» TASK DIRECTIONS
The records that follow need to be output exactly as they are.

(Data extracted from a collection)

- Opening Delimiter -

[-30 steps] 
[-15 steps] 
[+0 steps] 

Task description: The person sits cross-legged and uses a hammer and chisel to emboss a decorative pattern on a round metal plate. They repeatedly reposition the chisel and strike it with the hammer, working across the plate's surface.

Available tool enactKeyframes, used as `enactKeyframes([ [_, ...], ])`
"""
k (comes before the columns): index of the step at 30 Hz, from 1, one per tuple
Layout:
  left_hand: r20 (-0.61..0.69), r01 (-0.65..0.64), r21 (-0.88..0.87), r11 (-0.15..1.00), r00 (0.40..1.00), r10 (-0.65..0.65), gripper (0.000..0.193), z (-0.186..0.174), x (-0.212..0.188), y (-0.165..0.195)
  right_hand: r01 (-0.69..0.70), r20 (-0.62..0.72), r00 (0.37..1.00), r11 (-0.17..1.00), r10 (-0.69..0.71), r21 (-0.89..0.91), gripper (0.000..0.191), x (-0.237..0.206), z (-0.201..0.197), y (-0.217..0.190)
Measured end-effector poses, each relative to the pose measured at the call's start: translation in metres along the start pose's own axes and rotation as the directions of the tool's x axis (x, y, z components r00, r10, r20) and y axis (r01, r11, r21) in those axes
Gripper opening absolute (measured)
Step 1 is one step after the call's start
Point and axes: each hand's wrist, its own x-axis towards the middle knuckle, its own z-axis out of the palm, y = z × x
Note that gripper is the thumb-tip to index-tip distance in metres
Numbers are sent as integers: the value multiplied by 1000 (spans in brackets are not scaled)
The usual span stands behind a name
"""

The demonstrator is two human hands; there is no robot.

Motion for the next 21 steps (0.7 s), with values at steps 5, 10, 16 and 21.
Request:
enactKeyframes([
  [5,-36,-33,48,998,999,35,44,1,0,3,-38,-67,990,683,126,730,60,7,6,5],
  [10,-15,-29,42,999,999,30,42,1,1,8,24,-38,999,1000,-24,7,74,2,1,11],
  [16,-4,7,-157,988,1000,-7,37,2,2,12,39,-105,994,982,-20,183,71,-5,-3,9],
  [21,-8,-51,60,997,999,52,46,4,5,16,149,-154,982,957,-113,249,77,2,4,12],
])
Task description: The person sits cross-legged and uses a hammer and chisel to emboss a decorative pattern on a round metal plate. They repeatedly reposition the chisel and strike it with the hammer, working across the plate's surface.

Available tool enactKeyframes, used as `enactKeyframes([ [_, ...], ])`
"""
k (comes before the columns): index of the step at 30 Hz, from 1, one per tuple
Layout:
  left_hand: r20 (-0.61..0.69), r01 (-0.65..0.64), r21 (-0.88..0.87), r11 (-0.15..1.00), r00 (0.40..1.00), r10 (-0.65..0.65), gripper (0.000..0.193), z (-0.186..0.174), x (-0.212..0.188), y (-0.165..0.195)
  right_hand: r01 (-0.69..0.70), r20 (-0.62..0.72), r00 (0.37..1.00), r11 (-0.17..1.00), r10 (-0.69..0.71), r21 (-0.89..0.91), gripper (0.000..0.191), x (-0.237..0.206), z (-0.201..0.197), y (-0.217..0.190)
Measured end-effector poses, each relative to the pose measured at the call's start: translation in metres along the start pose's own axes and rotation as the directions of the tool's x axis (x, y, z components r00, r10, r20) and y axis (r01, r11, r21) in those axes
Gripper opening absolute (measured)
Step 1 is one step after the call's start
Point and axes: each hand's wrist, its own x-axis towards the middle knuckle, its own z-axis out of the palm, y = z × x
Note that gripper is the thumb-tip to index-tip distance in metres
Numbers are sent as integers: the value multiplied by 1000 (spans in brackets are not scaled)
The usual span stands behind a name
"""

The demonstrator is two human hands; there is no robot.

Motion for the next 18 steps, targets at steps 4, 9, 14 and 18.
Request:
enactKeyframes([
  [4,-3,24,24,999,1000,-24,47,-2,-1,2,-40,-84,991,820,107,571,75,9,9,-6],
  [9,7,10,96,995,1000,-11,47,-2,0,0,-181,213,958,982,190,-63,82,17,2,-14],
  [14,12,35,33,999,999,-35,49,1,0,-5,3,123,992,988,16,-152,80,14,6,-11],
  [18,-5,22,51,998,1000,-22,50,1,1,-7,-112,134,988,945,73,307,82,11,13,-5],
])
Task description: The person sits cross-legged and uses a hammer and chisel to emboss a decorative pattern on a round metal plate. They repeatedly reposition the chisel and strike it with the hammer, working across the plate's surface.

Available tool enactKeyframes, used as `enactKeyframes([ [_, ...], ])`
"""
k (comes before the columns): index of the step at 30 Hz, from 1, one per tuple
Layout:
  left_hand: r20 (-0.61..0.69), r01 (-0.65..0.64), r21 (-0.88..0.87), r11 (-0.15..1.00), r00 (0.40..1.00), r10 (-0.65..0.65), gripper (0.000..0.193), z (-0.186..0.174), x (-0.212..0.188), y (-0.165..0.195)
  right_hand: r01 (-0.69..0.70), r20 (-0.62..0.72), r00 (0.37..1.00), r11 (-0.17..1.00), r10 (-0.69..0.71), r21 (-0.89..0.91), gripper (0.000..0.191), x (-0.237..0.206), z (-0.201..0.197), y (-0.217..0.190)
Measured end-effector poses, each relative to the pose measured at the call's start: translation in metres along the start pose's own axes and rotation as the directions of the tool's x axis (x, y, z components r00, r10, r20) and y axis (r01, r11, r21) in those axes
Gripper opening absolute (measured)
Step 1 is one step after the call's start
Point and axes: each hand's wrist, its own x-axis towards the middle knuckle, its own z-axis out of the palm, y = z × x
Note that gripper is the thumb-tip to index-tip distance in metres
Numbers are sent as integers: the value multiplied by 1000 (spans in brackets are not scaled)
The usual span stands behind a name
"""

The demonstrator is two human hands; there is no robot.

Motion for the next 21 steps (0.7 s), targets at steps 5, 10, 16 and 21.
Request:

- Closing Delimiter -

» OUTPUT FOR THIS EXERCISE
[-30 steps] 
[-15 steps] 
[+0 steps] 

Task description: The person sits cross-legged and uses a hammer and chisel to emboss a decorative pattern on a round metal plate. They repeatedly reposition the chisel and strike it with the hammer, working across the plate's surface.

Available tool enactKeyframes, used as `enactKeyframes([ [_, ...], ])`
"""
k (comes before the columns): index of the step at 30 Hz, from 1, one per tuple
Layout:
  left_hand: r20 (-0.61..0.69), r01 (-0.65..0.64), r21 (-0.88..0.87), r11 (-0.15..1.00), r00 (0.40..1.00), r10 (-0.65..0.65), gripper (0.000..0.193), z (-0.186..0.174), x (-0.212..0.188), y (-0.165..0.195)
  right_hand: r01 (-0.69..0.70), r20 (-0.62..0.72), r00 (0.37..1.00), r11 (-0.17..1.00), r10 (-0.69..0.71), r21 (-0.89..0.91), gripper (0.000..0.191), x (-0.237..0.206), z (-0.201..0.197), y (-0.217..0.190)
Measured end-effector poses, each relative to the pose measured at the call's start: translation in metres along the start pose's own axes and rotation as the directions of the tool's x axis (x, y, z components r00, r10, r20) and y axis (r01, r11, r21) in those axes
Gripper opening absolute (measured)
Step 1 is one step after the call's start
Point and axes: each hand's wrist, its own x-axis towards the middle knuckle, its own z-axis out of the palm, y = z × x
Note that gripper is the thumb-tip to index-tip distance in metres
Numbers are sent as integers: the value multiplied by 1000 (spans in brackets are not scaled)
The usual span stands behind a name
"""

The demonstrator is two human hands; there is no robot.

Motion for the next 21 steps (0.7 s), with values at steps 5, 10, 16 and 21.
Request:
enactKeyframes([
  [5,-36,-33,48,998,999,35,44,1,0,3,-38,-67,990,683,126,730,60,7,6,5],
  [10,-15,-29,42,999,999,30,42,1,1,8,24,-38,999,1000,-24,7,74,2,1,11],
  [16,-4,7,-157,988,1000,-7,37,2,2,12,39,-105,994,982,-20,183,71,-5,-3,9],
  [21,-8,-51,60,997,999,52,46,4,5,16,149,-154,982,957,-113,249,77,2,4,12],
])
Task description: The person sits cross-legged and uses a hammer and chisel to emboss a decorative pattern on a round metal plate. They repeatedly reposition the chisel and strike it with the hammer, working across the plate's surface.

Available tool enactKeyframes, used as `enactKeyframes([ [_, ...], ])`
"""
k (comes before the columns): index of the step at 30 Hz, from 1, one per tuple
Layout:
  left_hand: r20 (-0.61..0.69), r01 (-0.65..0.64), r21 (-0.88..0.87), r11 (-0.15..1.00), r00 (0.40..1.00), r10 (-0.65..0.65), gripper (0.000..0.193), z (-0.186..0.174), x (-0.212..0.188), y (-0.165..0.195)
  right_hand: r01 (-0.69..0.70), r20 (-0.62..0.72), r00 (0.37..1.00), r11 (-0.17..1.00), r10 (-0.69..0.71), r21 (-0.89..0.91), gripper (0.000..0.191), x (-0.237..0.206), z (-0.201..0.197), y (-0.217..0.190)
Measured end-effector poses, each relative to the pose measured at the call's start: translation in metres along the start pose's own axes and rotation as the directions of the tool's x axis (x, y, z components r00, r10, r20) and y axis (r01, r11, r21) in those axes
Gripper opening absolute (measured)
Step 1 is one step after the call's start
Point and axes: each hand's wrist, its own x-axis towards the middle knuckle, its own z-axis out of the palm, y = z × x
Note that gripper is the thumb-tip to index-tip distance in metres
Numbers are sent as integers: the value multiplied by 1000 (spans in brackets are not scaled)
The usual span stands behind a name
"""

The demonstrator is two human hands; there is no robot.

Motion for the next 18 steps, targets at steps 4, 9, 14 and 18.
Request:
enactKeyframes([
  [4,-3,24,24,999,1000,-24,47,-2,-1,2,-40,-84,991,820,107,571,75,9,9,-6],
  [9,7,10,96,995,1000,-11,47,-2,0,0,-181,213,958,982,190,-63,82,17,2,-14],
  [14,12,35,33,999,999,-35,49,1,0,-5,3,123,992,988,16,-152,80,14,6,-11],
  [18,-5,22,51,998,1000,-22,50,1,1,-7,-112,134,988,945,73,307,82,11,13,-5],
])
Task description: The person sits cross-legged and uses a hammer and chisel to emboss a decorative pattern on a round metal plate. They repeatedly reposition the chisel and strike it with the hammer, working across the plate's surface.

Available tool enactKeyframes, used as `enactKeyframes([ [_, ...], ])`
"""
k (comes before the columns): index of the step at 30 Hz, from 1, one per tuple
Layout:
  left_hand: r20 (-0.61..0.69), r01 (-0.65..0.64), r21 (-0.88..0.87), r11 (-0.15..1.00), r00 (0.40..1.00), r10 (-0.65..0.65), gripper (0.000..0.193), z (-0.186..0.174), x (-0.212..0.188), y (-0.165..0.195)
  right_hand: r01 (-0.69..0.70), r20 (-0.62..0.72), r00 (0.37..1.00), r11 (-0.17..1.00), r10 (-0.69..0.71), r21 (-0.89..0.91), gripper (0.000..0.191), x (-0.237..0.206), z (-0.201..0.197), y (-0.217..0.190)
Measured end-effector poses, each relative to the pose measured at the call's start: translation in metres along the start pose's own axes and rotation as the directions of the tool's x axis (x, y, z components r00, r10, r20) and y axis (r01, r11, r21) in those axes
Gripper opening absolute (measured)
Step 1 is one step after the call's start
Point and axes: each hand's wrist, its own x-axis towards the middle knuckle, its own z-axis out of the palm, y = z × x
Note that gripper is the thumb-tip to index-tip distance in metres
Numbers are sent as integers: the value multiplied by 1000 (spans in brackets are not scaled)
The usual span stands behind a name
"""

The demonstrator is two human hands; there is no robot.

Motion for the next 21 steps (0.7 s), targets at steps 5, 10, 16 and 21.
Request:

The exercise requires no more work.